> Required work
When you reach the line with "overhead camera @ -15" in the data below, begin printing lines exactly, and stop once the line with "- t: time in" has been printed.

> Recorded information

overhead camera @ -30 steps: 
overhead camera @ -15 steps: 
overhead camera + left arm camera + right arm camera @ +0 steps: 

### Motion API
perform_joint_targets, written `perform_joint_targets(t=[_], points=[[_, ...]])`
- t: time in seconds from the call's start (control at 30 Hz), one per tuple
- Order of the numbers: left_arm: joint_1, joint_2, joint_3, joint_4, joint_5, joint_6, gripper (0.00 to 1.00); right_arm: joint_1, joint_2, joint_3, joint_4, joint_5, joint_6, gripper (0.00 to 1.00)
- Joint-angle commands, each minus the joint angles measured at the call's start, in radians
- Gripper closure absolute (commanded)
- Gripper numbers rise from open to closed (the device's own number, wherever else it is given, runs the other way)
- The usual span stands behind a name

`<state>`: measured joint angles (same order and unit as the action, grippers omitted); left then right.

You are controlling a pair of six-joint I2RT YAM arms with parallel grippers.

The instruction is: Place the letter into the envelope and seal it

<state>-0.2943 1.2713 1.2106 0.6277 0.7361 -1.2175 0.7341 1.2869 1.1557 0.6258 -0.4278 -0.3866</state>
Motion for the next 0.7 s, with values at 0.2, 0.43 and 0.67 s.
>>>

> Solved exercise
overhead camera @ -15 steps: 
overhead camera + left arm camera + right arm camera @ +0 steps: 

### Motion API
perform_joint_targets, written `perform_joint_targets(t=[_], points=[[_, ...]])`
- t: time in seconds from the call's start (control at 30 Hz), one per tuple

This exercise has been completed.